“Not So Fast!” New Era, Sept. 2008, 24–25
I froze on tiptoe and listened hard. Was that creaking sound I heard my parents’ door? No, they were still in their room, getting ready for church. I sighed in relief then continued silently up the stairs into the kitchen.
On most fast Sundays I didn’t have too much of a problem making it to dinnertime without eating. But this morning I had awakened starving! I decided to sneak up to the kitchen and get just a little snack before church.
I poked my head into the pantry and checked my options. “No, no, no,” I whispered to myself as my eyes flicked over wheat crackers and unripe bananas. Then I spied it—my absolute favorite cereal. It was sweet and crunchy, and all I needed was a handful to tide me over until dinner.
The cardboard box made a pleasant thwick sound as I opened it. My hand brought out a fistful of cereal. My mouth watered in anticipation, but before I could pop that first sweet piece in, I froze again.
This time it wasn’t because I had heard a noise. It was because I felt a gentle but persistent nudge to my conscience. I knew I didn’t really need to worry about my parents catching me eating when I was supposed to be fasting. I was old enough to decide for myself whether I would fast or not. So what was it going to be?
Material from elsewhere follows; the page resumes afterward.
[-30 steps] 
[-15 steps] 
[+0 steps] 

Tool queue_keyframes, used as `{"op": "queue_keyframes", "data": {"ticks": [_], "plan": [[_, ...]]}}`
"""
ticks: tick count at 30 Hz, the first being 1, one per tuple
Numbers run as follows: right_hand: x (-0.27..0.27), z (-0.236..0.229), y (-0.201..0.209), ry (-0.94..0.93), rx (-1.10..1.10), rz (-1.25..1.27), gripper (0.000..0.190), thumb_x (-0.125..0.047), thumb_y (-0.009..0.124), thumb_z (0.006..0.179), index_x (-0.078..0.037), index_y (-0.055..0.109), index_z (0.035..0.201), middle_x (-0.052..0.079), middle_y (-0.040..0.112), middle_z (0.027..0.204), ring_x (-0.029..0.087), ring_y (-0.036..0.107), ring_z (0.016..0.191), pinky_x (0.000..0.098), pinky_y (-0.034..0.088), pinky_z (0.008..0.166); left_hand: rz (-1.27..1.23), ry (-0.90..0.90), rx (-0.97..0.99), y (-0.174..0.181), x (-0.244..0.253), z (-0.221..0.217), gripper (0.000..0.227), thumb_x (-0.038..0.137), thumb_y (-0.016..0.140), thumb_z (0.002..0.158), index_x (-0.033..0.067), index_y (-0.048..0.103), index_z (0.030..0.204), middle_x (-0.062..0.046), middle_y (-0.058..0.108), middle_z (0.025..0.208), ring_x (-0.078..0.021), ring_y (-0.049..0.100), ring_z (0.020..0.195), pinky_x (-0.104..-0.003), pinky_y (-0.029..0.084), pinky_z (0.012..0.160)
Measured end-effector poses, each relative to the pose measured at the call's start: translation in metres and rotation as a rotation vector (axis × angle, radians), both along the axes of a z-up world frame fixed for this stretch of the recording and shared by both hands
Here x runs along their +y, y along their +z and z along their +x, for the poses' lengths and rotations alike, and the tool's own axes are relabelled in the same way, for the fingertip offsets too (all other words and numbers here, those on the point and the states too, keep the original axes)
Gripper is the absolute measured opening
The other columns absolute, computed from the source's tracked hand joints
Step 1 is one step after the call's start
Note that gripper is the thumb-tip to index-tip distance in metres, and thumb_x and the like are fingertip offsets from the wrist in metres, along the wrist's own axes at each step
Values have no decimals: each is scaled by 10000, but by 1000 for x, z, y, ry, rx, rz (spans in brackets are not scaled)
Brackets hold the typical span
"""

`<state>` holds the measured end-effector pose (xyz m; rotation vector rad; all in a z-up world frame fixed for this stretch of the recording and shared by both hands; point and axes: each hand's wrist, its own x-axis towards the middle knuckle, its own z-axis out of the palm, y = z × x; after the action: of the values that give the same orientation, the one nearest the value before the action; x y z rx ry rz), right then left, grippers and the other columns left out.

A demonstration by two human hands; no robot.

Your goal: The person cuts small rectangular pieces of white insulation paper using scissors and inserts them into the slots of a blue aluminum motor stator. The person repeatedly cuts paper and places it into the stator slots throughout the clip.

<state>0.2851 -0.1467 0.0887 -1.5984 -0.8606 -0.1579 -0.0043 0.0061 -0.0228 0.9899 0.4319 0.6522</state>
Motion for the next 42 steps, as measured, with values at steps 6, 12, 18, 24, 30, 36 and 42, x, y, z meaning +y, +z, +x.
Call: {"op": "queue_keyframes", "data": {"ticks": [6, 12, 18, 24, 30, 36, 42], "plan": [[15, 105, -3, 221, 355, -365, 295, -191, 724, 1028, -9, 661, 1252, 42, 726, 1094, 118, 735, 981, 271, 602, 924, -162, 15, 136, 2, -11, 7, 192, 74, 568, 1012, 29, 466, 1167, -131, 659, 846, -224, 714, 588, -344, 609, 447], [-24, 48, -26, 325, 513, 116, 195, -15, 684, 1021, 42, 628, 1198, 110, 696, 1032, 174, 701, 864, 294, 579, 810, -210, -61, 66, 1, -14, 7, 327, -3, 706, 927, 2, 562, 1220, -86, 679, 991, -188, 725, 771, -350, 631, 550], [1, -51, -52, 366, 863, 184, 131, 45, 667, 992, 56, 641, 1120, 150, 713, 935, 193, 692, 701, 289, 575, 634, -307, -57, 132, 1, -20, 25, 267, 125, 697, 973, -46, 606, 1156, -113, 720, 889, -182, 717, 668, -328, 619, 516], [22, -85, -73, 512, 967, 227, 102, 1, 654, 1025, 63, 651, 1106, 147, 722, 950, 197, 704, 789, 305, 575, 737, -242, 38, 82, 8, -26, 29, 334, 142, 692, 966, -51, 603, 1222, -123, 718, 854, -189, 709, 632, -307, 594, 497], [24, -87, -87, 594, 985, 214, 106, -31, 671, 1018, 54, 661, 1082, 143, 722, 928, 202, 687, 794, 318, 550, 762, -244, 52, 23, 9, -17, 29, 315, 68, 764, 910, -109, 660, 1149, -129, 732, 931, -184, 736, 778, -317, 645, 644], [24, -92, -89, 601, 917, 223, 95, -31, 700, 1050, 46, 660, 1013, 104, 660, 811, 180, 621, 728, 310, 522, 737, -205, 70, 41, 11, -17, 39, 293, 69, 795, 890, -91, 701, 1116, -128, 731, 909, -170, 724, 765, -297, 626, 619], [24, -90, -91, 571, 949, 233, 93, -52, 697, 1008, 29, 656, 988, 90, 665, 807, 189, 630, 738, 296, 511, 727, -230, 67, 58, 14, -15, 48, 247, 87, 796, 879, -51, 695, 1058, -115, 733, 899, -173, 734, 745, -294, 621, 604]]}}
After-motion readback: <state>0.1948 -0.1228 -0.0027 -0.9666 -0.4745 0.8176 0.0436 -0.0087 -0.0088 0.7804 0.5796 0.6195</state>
As I contemplated that delicious-looking handful of cereal, I realized it didn’t matter whether I actually took a bite. If my heart wasn’t in my fast, I might as well not be doing it at all. I had been kidding myself spiritually. Even if I didn’t get caught with my contraband cereal, I would know, and more importantly, the Lord would know that a little treat was more important to me than my spiritual well-being.
The pieces of cereal clattered back into the box as I released my clenched hand. I said a silent prayer of gratitude for the lesson I had just learned. From then on when the first Sunday of the month came around, I would know I was fasting for the right reasons, my own reasons, and not because my parents or leaders expected me to.
As I walked back through the kitchen and down to my room, I didn’t creep along on tiptoe like I had on the way up. This time, I walked with my head held high. The Spirit had taught me the blessings of a sincere fast, and I had chosen it for myself.